Physical characteristics
- Source: Beech Creek headwaters
- • coordinates: 37°08′56″N 83°41′50″W﻿ / ﻿37.14886°N 83.69720°W
- 2nd source: Little Beech Creek headwaters
- • coordinates: 37°10′23″N 83°41′34″W﻿ / ﻿37.17297°N 83.69290°W
- 3rd source: Bert T. Combs Lake
- • coordinates: 37°10′05″N 83°42′33″W﻿ / ﻿37.16815°N 83.70920°W
- Mouth: Goose Creek
- • coordinates: 37°12′46″N 83°42′15″W﻿ / ﻿37.21277°N 83.70411°W
- • elevation: 752 feet (229 m)

= Beech Creek (Clay County, Kentucky) =

River in Kentucky, United States

Beech Creek is a tributary of Goose Creek in Clay County, Kentucky.
It is just under 6 mi long and joins the Goose approximately 1/2 mi below the mouth of Laurel Creek.

Its headwaters are at Combs Lake in the Beech Creek Wildlife Area.

== Tributaries and post offices ==
The mouth of Beech is 8 miles upstream of Oneida, at altitude 752 ft above sea level.

- Its major tributaries are:
  - Little Beech Creek 1 mile upstream, mouth at
    - forks 1 mile upstream
  - a branch 4 mile upstream

The Mount Welcome postoffice was established on 1849-08-29 by postmaster Reuben May, and closed in July 1852.

The Tankersley postoffice was established on 1882-07-31 by husband and wife postmasters James Franklin Tankersley and Drucilla Tankersley.
It was not named for themselves but for James' father, John M. Tankersley (born in 1810 and whose surname was spelled Tankisley in the 1870 census).
Initially it was opposite the mouth of Beech Creek, moving downstream along Goose by 1.5 mi to Houchell Bend, and back up to Beech some time before the 1950s.
It was back at Beech Creek by the time of its closure in 1977.

The Cedral postoffice was established on 1901-04-10 by postmaster Thomas Jefferson Houchell.
Initially 3.5 mi upstream along Beech, it moved downstream by 1/4 mi, closed in 1905, reopened on 1909-12-09 by postmaster Lucy Hounchell 1/2 mi upstream, and closed again in November 1913.

In 1918 Jefferson Jones had a mine on a minor branch of Beech 4 mile upstream, and Thomas Gregory 4.125 mile upstream on Beech itself.

== Wildlife Area ==
At the headwaters of Beech Creek is a gap that connects to the Hart Branch of Goose Creek.
The 232 acre Beech Creak Wildlife area surrounding Bert T. Combs Lake at the headwaters is adjacent to the Daniel Boone National Forest and is accessed by road from Littleton, although there are no roads within the wildlife area itself.

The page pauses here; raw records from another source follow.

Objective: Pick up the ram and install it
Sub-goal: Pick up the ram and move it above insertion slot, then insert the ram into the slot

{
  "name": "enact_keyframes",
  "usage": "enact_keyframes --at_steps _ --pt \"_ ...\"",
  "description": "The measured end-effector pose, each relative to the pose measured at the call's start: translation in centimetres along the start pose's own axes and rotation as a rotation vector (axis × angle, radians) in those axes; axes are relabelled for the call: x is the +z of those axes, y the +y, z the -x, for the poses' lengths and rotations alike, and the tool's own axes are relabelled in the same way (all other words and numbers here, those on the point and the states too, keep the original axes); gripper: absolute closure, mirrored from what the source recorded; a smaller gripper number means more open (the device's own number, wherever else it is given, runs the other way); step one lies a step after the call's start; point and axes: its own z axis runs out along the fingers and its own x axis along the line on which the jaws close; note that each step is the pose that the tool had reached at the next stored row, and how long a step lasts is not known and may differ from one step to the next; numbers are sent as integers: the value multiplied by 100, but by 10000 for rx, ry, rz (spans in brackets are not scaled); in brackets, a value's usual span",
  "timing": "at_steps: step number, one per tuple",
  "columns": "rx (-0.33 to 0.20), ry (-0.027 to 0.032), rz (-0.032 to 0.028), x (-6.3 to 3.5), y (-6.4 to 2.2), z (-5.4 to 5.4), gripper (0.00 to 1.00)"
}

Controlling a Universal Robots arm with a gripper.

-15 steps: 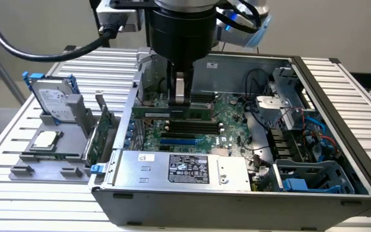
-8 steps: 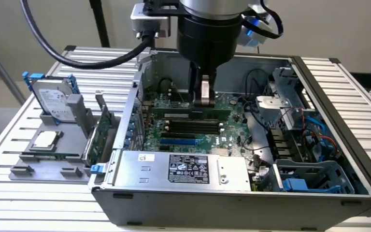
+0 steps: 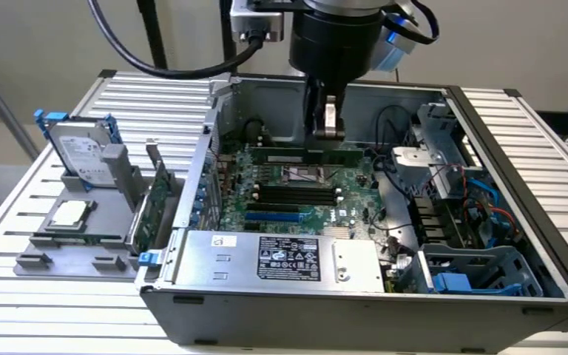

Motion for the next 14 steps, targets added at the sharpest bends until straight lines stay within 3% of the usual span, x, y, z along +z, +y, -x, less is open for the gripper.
enact_keyframes --at_steps 14 --pt "0 1 0 224 -90 633 100"
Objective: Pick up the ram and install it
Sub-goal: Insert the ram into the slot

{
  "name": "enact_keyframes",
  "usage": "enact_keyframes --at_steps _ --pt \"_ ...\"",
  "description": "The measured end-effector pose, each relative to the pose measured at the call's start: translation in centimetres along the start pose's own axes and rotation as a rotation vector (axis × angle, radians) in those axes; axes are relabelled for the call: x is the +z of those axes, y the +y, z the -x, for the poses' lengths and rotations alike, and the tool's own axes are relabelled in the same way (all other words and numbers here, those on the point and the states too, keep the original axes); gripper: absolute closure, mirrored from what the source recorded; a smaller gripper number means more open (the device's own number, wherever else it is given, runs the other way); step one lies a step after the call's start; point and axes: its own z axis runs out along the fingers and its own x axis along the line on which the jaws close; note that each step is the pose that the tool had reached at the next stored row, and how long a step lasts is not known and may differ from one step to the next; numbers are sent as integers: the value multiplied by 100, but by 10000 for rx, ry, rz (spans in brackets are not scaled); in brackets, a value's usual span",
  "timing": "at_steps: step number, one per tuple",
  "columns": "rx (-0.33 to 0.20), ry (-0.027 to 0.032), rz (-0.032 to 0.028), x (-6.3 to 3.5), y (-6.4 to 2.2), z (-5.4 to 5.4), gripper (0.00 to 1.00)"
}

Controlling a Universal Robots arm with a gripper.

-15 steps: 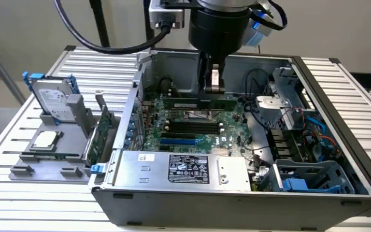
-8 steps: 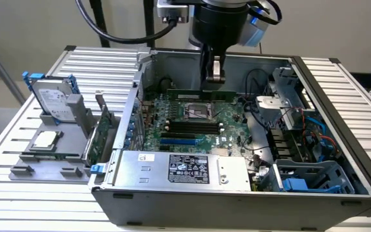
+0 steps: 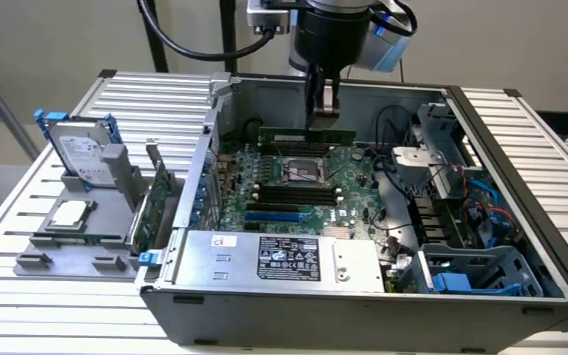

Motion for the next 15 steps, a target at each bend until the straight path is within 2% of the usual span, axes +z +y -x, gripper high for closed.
enact_keyframes --at_steps 3,6,15 --pt "8 6 0 56 -1 92 100" --pt "29 48 0 98 10 136 100" --pt "29 50 0 99 10 137 100"
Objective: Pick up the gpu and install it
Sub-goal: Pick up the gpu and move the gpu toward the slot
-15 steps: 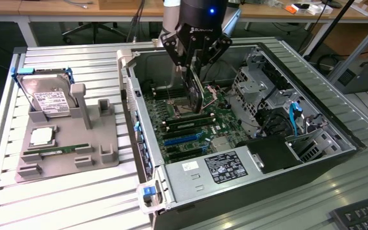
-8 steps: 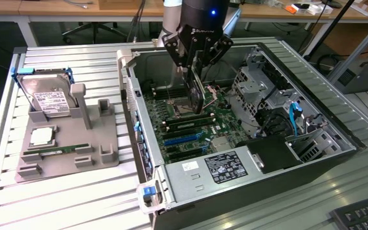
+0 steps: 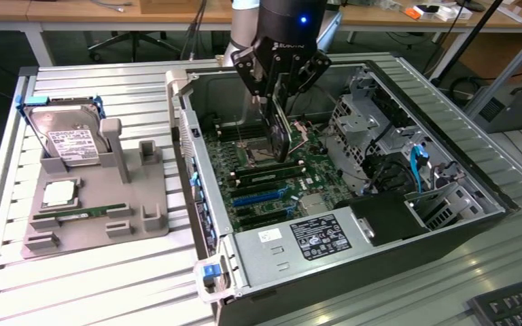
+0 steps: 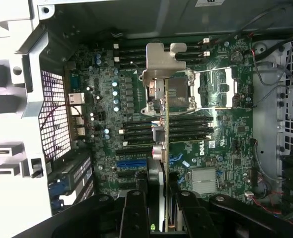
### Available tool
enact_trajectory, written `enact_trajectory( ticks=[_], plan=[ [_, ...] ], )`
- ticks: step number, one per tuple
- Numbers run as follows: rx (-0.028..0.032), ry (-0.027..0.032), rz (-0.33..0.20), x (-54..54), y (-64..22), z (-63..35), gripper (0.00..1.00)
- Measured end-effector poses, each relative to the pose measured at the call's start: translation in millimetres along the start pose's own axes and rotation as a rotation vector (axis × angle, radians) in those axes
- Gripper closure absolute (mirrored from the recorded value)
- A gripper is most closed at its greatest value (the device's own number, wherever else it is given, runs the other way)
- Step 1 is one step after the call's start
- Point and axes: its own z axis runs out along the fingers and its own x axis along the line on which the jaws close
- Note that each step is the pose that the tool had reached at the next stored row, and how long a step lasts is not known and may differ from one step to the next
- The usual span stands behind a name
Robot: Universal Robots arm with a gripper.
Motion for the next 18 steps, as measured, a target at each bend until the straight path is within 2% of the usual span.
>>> enact_trajectory(
  ticks=[18],
  plan=[
    [0.0019, -0.0002, 0.000, -5.6, 0.7, 7.8, 0.73]
  ],
)
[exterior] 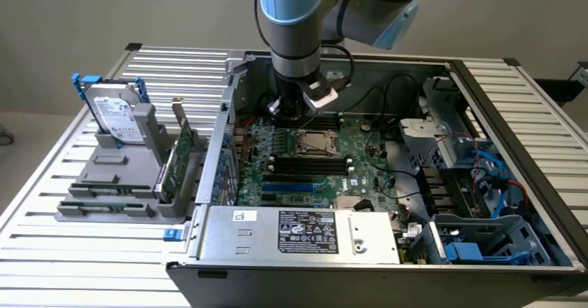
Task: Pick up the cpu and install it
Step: 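Close the cpu cover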
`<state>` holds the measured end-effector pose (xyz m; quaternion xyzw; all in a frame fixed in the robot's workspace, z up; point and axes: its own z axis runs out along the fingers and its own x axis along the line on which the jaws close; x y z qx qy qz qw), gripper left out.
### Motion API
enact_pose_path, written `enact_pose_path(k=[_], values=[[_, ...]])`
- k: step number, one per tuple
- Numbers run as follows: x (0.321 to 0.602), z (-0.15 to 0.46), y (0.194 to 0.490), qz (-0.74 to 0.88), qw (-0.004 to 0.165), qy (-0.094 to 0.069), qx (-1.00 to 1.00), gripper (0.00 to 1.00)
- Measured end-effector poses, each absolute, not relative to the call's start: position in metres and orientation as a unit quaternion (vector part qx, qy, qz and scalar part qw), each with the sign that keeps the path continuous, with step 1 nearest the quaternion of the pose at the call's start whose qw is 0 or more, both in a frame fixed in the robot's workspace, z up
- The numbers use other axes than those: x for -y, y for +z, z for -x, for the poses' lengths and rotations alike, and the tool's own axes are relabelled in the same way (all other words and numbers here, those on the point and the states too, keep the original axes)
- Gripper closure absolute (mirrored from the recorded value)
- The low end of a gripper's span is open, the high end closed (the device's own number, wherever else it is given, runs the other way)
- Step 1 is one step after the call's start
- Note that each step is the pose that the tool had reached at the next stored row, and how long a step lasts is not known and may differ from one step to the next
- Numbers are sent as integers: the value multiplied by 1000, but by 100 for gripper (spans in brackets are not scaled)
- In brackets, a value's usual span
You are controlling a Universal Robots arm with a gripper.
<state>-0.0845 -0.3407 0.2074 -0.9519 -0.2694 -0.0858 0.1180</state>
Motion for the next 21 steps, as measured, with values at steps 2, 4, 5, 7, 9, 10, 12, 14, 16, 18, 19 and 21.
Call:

It is 94% forest, 4% open land, and 2% open water.
The Bert T. Combs lake was built in 1963 and was originally named the Beech Creek Lake.
It covers 60 acre and was built to supply water to the city of Manchester, which is further along the road down Hart Branch past Littleton and along Goose Creek.